The vast majority of pupils behave extremely well in lessons and during playtimes. They are highly respectful towards each other and the adults who teach them.

However, pupils told inspectors that some older boys can be disrespectful towards other pupils. This sometimes goes unchallenged by staff and can disrupt learning.

Pupils are taught how to keep themselves healthy both physically and mentally.

They learn the importance of respecting different cultures. Older pupils enjoy the additional responsibilities they are given, such as leading lunchtime sports activities.

Staff are proud to work at the school.

They feel well supported by leaders. Those who responded to the survey for staff said that leaders are mindful of their workload.

Governors possess a range of experience and expertise that equips them well for their role.

They know the school well. They ask questions of leaders to help them understand the school's strengths and the areas that require further work. This enables governors to hold leaders to account for their work and support the school's development.


The arrangements for safeguarding are effective.
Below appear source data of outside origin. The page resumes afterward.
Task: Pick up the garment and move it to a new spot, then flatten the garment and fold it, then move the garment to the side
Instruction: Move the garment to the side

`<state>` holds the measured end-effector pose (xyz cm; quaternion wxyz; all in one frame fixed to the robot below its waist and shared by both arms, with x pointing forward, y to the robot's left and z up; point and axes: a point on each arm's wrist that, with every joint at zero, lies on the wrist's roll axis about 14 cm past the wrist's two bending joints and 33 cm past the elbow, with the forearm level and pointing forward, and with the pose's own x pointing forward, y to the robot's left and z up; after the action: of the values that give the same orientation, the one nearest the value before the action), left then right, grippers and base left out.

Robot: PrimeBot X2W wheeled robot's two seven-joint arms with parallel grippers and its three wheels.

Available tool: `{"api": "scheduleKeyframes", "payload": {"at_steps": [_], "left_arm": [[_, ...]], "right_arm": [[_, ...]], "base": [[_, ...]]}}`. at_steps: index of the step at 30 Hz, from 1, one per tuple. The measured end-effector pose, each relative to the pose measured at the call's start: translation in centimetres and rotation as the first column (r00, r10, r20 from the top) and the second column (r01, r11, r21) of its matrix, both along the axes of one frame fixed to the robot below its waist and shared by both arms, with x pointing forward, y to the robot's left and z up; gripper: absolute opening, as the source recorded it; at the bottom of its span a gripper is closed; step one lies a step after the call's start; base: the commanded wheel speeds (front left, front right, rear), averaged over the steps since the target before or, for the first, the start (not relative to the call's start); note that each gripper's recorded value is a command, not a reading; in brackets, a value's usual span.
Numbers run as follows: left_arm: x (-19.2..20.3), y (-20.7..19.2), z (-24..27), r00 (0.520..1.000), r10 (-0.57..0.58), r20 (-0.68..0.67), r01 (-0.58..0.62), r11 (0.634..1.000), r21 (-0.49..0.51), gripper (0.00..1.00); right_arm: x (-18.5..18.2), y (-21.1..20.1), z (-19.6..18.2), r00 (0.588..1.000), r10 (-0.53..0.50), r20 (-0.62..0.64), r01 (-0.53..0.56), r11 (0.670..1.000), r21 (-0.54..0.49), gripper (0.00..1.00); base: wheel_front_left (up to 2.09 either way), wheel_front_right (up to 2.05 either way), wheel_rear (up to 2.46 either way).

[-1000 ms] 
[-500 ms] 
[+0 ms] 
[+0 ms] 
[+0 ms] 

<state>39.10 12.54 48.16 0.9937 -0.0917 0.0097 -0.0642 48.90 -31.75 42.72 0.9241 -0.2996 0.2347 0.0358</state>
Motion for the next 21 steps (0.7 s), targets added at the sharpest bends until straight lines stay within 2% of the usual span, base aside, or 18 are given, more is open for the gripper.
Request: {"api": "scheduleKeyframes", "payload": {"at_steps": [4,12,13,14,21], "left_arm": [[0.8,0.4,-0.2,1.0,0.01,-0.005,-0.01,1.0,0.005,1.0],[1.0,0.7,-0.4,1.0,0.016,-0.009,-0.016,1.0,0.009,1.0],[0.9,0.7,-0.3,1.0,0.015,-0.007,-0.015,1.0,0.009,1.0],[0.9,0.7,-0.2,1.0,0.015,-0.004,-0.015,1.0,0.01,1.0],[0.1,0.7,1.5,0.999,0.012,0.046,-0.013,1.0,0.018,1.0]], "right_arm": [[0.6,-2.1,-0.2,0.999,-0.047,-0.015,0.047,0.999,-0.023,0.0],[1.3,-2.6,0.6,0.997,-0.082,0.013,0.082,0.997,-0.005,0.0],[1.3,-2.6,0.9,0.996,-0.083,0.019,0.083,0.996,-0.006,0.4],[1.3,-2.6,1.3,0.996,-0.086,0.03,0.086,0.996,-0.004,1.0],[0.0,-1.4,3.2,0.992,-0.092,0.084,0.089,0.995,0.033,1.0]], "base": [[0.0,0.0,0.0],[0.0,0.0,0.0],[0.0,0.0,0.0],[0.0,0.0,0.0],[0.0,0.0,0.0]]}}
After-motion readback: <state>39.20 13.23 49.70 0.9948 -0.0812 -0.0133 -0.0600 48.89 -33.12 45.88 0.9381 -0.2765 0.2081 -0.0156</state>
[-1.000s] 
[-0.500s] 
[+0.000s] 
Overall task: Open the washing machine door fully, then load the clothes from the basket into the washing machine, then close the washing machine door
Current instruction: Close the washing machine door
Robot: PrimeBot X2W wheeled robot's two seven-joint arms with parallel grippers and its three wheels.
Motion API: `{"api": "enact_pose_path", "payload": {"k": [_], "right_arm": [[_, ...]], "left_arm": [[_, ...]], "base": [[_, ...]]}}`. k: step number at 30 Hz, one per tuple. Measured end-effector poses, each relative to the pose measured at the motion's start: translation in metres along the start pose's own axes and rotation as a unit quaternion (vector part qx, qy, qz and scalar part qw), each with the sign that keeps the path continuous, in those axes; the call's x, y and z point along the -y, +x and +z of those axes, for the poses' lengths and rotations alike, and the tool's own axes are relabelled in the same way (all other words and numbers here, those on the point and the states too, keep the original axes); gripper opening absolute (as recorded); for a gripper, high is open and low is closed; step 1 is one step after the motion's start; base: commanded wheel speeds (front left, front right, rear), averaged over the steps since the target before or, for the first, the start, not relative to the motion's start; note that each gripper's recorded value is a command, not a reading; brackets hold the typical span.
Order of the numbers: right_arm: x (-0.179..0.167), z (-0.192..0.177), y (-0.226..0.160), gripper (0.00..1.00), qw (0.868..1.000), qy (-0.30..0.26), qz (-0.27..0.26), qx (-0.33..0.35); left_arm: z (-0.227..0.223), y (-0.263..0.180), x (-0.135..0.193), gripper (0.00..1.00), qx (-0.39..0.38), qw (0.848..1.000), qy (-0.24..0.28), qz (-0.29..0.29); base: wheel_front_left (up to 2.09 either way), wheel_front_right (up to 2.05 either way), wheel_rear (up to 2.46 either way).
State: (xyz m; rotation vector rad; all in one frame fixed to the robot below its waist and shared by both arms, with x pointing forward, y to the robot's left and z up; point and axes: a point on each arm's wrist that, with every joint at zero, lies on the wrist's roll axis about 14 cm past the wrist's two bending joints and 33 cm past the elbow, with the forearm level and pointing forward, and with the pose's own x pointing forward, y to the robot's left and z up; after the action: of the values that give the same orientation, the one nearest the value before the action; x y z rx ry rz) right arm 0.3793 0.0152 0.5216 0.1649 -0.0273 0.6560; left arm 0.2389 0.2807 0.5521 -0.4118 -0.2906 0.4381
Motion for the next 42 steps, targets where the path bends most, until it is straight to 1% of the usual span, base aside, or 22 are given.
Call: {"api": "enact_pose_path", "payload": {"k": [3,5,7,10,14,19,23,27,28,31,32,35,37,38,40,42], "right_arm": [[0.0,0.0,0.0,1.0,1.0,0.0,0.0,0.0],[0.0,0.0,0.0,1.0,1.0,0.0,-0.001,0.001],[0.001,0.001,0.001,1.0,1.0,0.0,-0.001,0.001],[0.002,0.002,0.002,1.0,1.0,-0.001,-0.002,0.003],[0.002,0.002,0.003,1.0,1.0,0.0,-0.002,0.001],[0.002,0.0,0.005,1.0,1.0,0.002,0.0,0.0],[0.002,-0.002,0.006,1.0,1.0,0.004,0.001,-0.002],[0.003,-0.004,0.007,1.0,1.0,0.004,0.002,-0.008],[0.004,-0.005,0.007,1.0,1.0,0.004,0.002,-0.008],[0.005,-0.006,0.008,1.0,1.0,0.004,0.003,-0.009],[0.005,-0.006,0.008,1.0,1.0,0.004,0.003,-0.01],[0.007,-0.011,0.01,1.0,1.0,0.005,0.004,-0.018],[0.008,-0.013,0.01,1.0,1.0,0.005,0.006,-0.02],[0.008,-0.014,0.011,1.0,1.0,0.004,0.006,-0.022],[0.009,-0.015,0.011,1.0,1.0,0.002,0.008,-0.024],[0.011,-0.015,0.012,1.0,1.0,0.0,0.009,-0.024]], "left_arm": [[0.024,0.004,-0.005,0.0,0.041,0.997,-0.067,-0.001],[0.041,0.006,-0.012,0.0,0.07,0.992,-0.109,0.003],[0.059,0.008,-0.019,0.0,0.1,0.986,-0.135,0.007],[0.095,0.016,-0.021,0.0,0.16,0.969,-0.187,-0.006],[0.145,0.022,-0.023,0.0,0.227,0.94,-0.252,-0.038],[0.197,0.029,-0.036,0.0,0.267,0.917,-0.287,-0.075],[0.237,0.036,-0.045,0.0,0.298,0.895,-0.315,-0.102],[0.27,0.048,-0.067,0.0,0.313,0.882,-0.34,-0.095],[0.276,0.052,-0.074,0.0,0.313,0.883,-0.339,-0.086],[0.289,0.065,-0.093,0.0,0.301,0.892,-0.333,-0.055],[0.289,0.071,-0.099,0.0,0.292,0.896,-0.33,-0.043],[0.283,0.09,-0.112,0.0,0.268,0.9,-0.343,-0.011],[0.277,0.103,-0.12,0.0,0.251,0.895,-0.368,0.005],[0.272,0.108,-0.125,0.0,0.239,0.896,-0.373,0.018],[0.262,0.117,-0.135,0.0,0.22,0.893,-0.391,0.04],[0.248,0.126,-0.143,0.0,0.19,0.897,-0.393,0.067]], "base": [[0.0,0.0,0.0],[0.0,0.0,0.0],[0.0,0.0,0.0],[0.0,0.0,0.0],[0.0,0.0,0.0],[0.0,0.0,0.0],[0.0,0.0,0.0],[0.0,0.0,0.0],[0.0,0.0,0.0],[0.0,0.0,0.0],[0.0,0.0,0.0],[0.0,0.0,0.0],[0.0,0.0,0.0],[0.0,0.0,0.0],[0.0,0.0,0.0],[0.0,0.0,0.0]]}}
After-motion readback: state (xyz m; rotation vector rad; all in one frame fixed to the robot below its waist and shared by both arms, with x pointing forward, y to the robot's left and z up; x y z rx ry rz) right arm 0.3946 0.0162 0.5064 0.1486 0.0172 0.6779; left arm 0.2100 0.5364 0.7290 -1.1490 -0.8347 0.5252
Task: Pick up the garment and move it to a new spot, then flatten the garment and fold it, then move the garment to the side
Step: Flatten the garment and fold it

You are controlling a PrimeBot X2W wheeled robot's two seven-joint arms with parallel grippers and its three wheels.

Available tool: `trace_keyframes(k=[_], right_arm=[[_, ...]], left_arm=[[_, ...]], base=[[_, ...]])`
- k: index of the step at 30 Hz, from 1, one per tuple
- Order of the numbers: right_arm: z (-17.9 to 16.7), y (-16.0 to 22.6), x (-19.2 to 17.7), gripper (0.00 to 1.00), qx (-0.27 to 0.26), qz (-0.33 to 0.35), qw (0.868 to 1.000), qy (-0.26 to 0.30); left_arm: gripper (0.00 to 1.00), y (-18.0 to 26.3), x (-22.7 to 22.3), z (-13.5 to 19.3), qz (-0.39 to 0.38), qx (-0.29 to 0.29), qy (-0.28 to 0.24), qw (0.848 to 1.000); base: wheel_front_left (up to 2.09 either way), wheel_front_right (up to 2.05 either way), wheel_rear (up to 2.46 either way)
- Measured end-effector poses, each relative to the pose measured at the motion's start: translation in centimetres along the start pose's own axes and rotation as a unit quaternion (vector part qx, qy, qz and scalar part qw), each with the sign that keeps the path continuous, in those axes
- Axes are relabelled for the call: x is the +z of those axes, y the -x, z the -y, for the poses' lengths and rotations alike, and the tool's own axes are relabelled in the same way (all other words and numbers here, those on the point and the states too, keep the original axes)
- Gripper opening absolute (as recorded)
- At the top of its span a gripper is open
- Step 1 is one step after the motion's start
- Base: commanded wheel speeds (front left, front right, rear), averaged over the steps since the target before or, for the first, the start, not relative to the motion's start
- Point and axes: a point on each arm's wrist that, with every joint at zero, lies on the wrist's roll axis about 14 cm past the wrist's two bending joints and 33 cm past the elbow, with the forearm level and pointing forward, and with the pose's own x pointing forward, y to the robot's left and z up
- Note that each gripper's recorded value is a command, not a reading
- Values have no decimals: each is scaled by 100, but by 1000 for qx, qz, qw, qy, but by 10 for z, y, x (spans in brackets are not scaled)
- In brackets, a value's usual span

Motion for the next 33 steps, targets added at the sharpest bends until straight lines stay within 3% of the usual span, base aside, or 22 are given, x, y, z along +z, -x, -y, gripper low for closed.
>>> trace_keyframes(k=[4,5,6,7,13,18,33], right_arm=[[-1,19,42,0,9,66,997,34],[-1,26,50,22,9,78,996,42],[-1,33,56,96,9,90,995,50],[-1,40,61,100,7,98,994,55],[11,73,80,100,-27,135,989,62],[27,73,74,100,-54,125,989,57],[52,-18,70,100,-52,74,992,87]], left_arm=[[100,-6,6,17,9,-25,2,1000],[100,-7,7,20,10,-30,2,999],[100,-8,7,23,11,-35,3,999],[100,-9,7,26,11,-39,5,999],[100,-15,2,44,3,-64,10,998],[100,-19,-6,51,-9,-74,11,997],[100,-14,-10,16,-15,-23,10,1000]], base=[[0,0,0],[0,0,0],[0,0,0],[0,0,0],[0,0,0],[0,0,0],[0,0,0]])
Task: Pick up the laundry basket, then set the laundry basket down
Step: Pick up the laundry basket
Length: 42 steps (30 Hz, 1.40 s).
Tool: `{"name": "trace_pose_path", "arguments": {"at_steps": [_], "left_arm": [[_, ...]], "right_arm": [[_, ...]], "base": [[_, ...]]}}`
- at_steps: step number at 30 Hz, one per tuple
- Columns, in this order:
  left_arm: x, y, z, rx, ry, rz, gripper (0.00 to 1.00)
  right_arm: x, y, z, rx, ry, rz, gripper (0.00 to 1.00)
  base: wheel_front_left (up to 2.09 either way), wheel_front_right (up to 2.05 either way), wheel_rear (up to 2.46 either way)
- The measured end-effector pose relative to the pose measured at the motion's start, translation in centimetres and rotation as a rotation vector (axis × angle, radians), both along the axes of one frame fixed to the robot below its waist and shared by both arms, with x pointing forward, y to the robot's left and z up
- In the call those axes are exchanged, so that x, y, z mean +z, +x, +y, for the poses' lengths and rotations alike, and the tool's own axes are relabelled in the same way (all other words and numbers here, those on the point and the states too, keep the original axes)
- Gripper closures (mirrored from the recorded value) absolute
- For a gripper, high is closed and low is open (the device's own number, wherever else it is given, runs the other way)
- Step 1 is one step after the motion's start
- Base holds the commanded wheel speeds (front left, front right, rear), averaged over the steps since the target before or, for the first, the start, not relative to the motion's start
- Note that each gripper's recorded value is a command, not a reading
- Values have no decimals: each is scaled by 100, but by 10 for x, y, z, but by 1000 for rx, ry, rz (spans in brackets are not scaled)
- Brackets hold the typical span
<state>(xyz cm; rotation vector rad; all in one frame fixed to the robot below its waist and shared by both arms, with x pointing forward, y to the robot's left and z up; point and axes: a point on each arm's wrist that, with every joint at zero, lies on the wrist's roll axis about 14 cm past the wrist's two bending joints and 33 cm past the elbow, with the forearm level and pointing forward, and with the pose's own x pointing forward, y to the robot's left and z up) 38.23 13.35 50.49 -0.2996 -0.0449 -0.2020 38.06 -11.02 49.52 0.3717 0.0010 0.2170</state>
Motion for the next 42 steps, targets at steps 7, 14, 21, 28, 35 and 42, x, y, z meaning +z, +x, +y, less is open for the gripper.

There is a strong culture of safeguarding in this school. Leaders, including governors, ensure that the safety and well-being of pupils are given a high priority.

Safeguarding records are well maintained, and staff receive regular safeguarding training. They understand what to do if they believe that a pupil may be at risk from harm. They teach pupils how to keep themselves safe online and in the community.

What does the school need to do to improve?

(Information for the school and appropriate authority)

• In a small number of subjects, leaders have not provided enough guidance and support to help teachers to deliver curriculums effectively. This prevents pupils from learning as well as they could. Leaders should ensure that teachers benefit from training in each subject and clear guidance about what to teach and when.

• Some older boys do not always meet the expectations of the school's behaviour code. Their behaviour can cause upset and disrupt learning. Staff need to ensure that all pupils behave well in lessons and are respectful towards their classmates.